Pero en el caso de los jóvenes, me cuesta ver las razones que avalan esa medida. ¿Por qué transporte gratuito y no comida gratuita o ropa gratuita? ¿Porque la comida es un bien privado y el transporte corre a cargo del Ayuntamiento, es decir, de una masa anónima de ciudadanos pagadores de impuestos? ¿Qué efectos positivos esperamos de la gratuidad del transporte? ¿Más incentivos para estudiar o trabajar, para llevar una vida sana o para participar en actividades de promoción y servicio social? Y, ¿por qué los jóvenes, y no otros colectivos, como las madres con niños o los inmigrantes?

"Bueno, ya te has desahogado", me dice el lector. La verdad es que no pretendía desahogarme contra los políticos ni contra los jóvenes. Quería transmitir un mensaje: nuestra percepción de la justicia de la sociedad en que vivimos está hecha de un delicado equilibrio entre lo que damos y lo que recibimos, o mejor, entre la percepción subjetiva del equilibrio entre lo que damos y lo que recibimos. Pequeños detalles como la promesa del transporte gratuito acaban influyendo en nuestra valoración de la justicia de la sociedad en que vivimos. Por eso son detalles importantes. Y, sobre todo, conviene que los políticos y gobernantes nos enseñen a razonar en términos de lo que es una sociedad justa. Y promesas como la que comentamos no ayudan a ese aprendizaje.

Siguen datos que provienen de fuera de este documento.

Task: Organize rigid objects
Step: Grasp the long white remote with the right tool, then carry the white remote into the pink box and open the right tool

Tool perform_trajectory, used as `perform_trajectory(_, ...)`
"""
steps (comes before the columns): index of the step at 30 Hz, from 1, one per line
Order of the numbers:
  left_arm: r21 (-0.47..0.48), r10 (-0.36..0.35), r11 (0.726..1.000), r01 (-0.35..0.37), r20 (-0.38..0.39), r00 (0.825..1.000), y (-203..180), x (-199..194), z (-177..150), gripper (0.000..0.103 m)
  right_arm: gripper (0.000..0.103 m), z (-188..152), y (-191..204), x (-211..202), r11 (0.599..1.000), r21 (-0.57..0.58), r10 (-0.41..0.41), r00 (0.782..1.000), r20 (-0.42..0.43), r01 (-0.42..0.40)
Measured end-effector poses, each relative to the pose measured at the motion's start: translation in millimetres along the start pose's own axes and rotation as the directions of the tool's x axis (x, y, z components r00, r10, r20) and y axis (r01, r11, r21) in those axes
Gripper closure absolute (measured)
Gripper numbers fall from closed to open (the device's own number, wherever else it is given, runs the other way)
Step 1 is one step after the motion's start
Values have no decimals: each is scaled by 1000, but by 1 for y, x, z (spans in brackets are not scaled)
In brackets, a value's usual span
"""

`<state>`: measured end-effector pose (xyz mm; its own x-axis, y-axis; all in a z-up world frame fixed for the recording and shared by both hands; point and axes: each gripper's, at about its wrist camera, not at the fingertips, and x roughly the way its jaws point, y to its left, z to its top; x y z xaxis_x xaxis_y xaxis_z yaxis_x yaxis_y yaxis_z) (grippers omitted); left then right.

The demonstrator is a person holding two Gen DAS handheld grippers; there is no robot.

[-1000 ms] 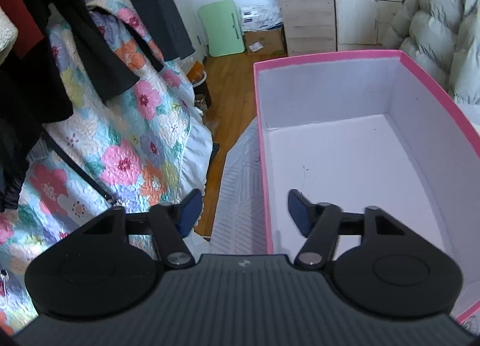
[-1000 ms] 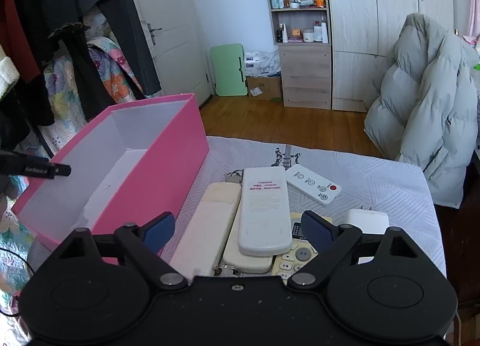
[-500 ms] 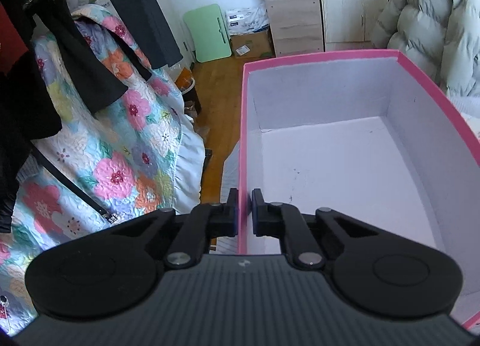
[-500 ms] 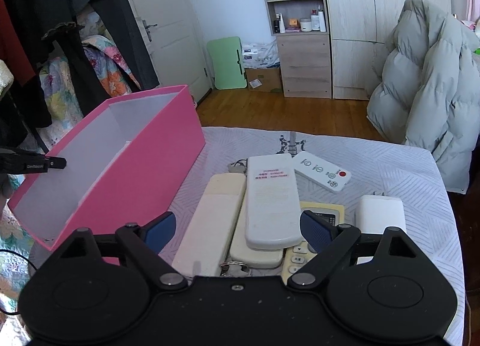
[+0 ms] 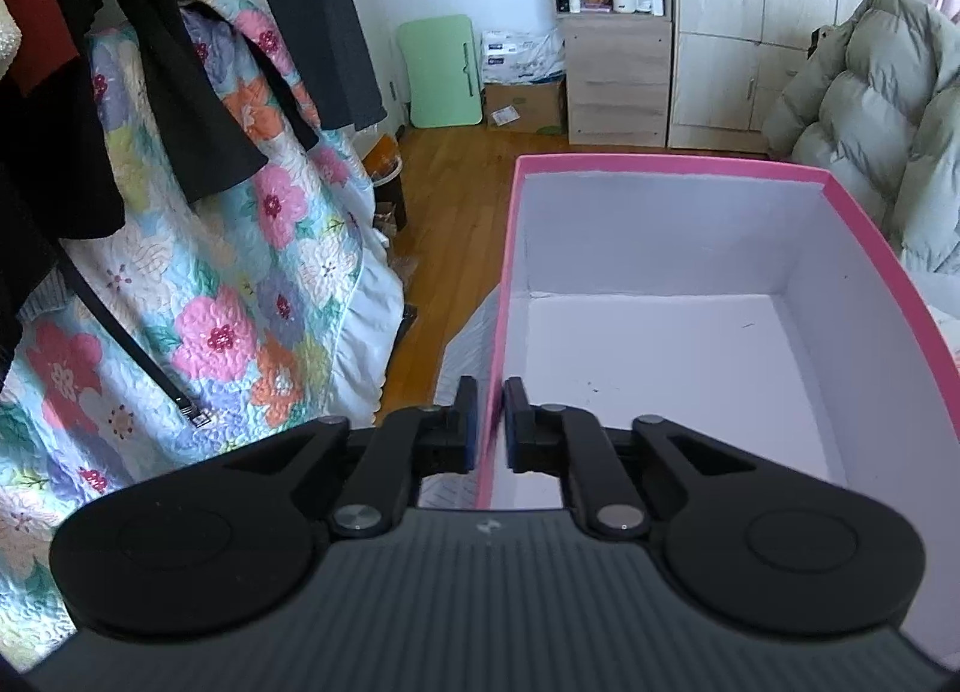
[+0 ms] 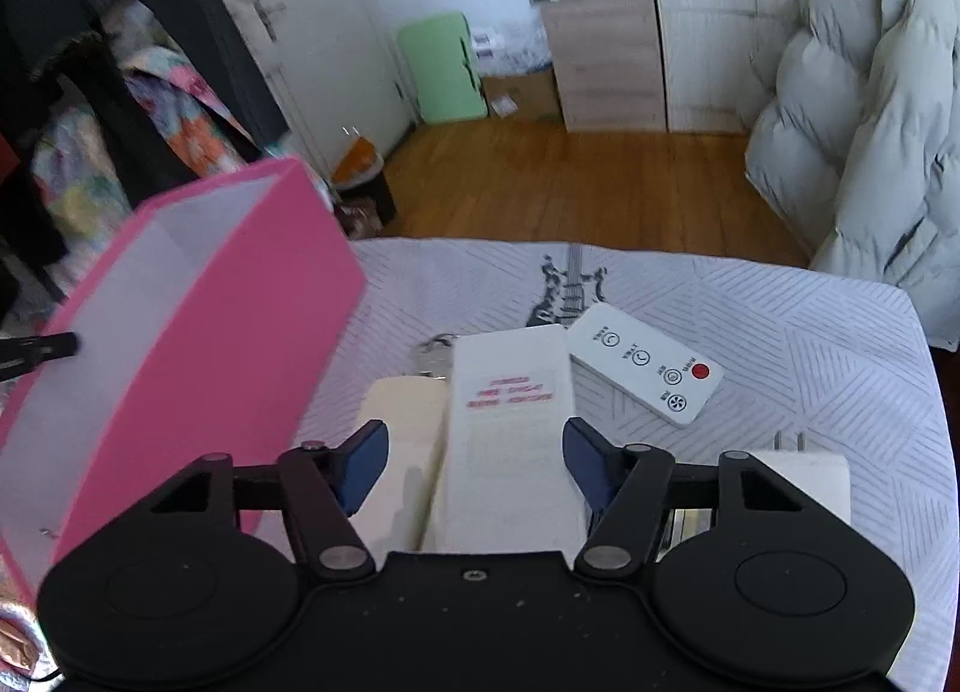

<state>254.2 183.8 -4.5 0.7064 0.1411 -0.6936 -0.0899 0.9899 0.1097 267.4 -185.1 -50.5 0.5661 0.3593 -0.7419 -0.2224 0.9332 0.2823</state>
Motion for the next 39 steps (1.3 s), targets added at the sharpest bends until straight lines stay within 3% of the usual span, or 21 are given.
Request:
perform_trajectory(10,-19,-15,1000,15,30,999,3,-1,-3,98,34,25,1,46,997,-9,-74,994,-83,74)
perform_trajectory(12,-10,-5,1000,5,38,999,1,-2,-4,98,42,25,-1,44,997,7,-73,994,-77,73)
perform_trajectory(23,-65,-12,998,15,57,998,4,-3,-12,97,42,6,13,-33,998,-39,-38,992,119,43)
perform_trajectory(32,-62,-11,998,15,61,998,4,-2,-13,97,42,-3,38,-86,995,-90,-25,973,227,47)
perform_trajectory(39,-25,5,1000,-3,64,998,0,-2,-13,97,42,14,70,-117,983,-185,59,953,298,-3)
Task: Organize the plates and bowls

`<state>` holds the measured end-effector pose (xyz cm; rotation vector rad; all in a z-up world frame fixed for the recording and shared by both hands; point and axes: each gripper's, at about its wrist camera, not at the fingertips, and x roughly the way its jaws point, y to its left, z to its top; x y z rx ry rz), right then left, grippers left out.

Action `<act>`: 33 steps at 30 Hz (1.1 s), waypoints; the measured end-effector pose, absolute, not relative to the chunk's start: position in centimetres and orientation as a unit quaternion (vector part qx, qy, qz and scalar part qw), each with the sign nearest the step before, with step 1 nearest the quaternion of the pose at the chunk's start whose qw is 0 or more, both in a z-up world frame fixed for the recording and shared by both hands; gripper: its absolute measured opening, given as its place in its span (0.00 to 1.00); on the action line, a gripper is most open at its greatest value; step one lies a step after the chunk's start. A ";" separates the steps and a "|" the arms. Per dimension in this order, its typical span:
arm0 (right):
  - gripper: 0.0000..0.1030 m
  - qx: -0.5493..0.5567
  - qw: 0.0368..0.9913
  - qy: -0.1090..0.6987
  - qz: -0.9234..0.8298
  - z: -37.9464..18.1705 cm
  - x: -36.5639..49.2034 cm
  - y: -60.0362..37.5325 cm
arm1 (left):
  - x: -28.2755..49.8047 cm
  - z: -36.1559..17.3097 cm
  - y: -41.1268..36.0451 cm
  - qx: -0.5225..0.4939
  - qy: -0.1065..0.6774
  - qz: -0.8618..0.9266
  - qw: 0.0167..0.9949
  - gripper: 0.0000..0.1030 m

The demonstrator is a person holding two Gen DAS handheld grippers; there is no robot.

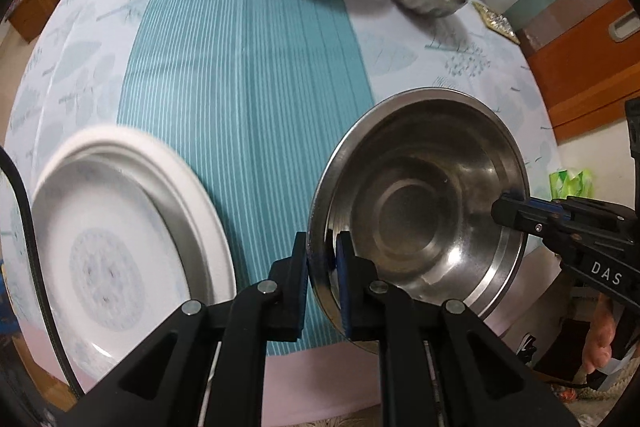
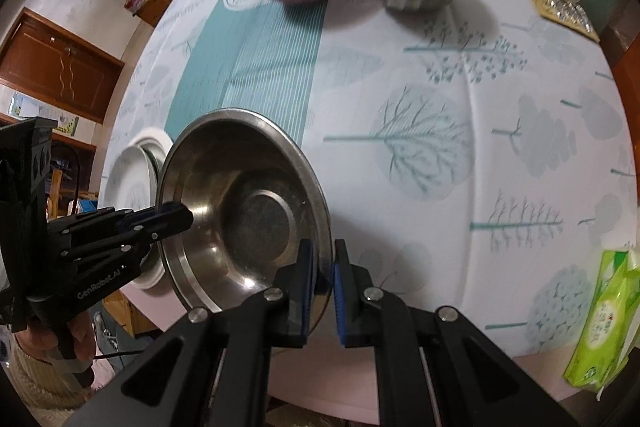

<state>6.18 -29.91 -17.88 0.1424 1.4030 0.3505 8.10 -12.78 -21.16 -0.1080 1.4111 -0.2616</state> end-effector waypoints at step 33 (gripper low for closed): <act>0.11 0.039 0.744 0.654 0.131 -20.2 6.4 -29.1 | 8.9 -22.9 -14.1 -0.030 0.653 -0.103 0.750 0.22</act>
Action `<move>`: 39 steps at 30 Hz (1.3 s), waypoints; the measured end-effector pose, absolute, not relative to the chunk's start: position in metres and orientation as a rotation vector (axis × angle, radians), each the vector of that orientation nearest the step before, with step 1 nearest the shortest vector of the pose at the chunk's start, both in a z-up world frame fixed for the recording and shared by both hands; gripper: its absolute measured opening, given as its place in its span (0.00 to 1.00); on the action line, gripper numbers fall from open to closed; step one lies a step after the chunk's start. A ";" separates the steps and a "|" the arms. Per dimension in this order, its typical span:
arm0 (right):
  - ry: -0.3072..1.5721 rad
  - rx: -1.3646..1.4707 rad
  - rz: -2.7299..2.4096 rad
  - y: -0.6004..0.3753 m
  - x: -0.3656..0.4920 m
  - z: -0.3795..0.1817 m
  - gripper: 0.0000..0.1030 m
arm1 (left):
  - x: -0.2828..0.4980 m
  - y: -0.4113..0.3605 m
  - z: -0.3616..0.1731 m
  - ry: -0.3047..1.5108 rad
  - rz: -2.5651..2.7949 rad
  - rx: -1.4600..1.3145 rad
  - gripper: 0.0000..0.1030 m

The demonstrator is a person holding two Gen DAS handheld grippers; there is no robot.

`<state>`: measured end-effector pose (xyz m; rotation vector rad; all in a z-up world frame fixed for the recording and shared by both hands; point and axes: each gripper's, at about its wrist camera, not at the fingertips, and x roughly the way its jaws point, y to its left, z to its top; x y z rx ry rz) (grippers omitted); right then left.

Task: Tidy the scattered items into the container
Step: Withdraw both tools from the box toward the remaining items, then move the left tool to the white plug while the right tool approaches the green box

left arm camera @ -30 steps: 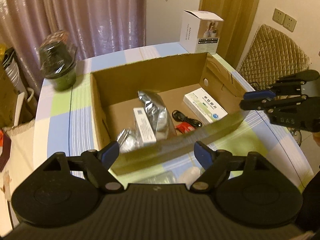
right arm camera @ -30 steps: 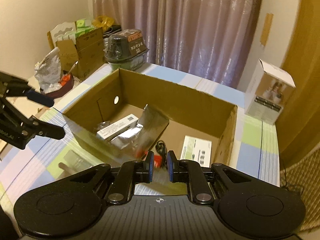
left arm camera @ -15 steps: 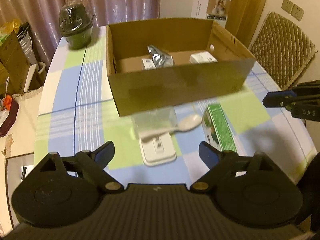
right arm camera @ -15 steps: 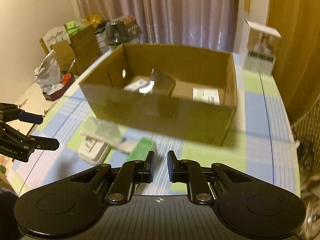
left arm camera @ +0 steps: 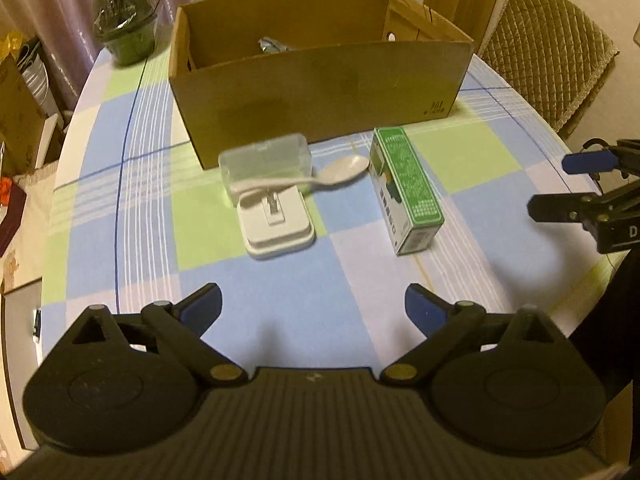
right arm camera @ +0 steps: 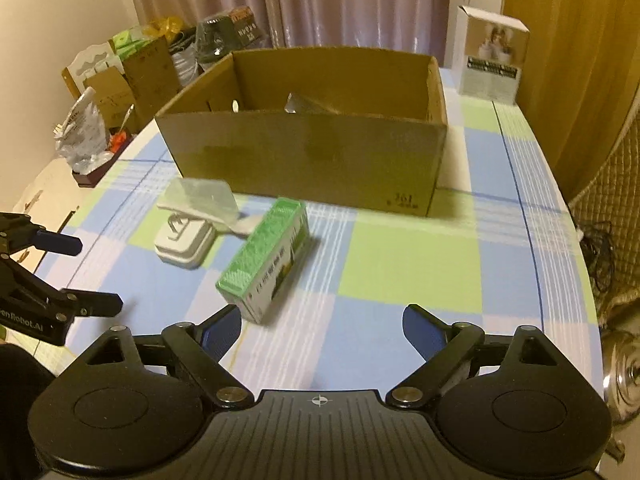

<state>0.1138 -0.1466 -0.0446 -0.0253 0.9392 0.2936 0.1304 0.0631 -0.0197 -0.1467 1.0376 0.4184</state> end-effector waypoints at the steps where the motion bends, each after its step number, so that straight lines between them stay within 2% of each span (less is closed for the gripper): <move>1: 0.946 -0.025 0.290 -0.148 0.112 -0.046 0.91 | 0.129 0.063 -0.021 1.039 0.418 -0.148 0.95; 11: 0.998 0.028 0.273 -0.147 0.108 -0.053 0.91 | 0.130 0.079 -0.027 1.068 0.413 -0.168 0.99; 31: 1.015 0.014 0.321 -0.111 0.141 -0.068 0.91 | 0.164 0.117 -0.035 1.062 0.288 0.021 0.97; 39: 1.007 -0.007 0.320 -0.098 0.162 -0.077 0.91 | 0.175 0.136 -0.052 1.047 0.308 -0.092 0.96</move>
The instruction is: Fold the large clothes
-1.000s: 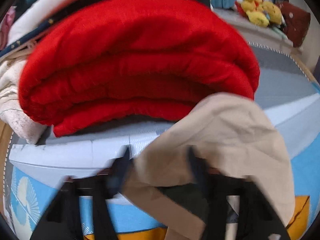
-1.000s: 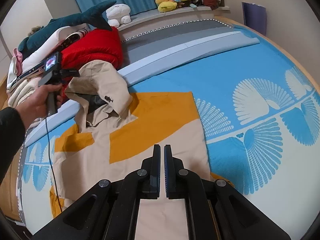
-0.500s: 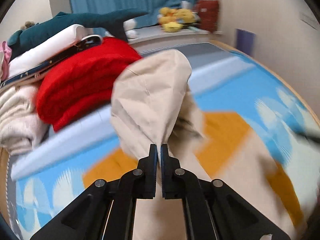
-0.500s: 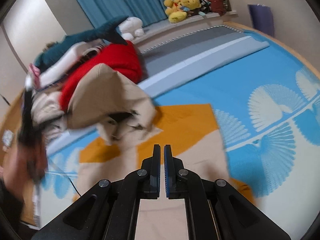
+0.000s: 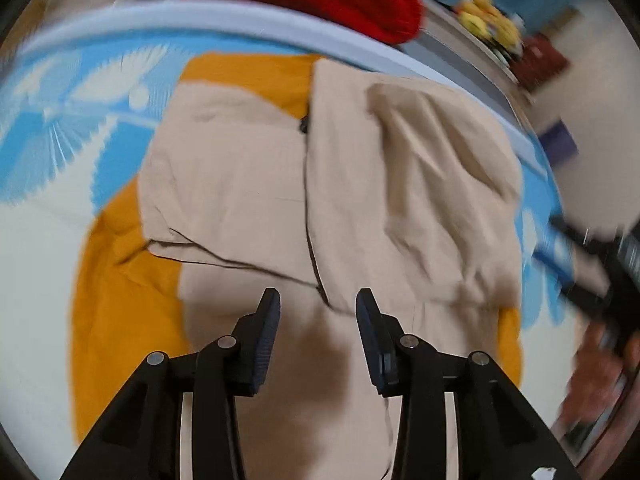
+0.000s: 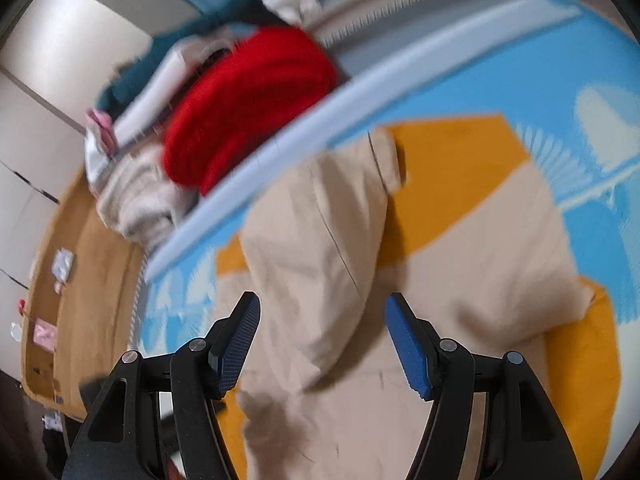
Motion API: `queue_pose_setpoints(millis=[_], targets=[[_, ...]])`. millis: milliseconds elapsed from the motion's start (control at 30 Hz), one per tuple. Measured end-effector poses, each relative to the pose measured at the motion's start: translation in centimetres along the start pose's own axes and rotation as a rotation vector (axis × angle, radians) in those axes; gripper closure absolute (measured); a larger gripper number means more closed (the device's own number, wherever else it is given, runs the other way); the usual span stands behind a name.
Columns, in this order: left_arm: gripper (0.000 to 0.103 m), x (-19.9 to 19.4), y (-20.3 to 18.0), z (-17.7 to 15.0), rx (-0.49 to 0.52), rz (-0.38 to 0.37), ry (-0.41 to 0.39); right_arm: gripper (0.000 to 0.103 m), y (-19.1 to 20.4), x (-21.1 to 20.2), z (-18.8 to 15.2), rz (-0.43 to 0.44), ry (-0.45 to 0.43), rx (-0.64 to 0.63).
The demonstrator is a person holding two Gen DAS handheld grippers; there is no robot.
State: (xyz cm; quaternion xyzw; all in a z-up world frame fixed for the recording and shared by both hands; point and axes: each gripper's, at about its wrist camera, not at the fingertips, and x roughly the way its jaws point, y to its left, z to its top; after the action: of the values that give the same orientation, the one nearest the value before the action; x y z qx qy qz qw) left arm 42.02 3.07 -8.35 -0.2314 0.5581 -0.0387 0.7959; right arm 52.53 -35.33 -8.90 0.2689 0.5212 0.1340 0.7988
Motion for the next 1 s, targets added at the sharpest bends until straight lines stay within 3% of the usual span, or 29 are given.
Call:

No tiene sentido que llevemos una contabilidad de lo que damos y de lo que recibimos, de modo que, al final del día, podamos afirmar que hoy el Ayuntamiento me debe tres euros, que es la diferencia entre lo que he dado y lo que he recibido en forma de servicios municipales. Hemos de dar con generosidad a la sociedad, porque es nuestra sociedad, la casa donde vivimos, la ciudad en la que nos movemos. Y sólo seremos generosos en esa contribución al bien común si tenemos la impresión de que ese reparto entre dar y recibir está más o menos equilibrado. O mejor, si estamos dispuestos a dar más, porque los que reciben más lo merecen.

Antonio Argandoña es profesor de IESE.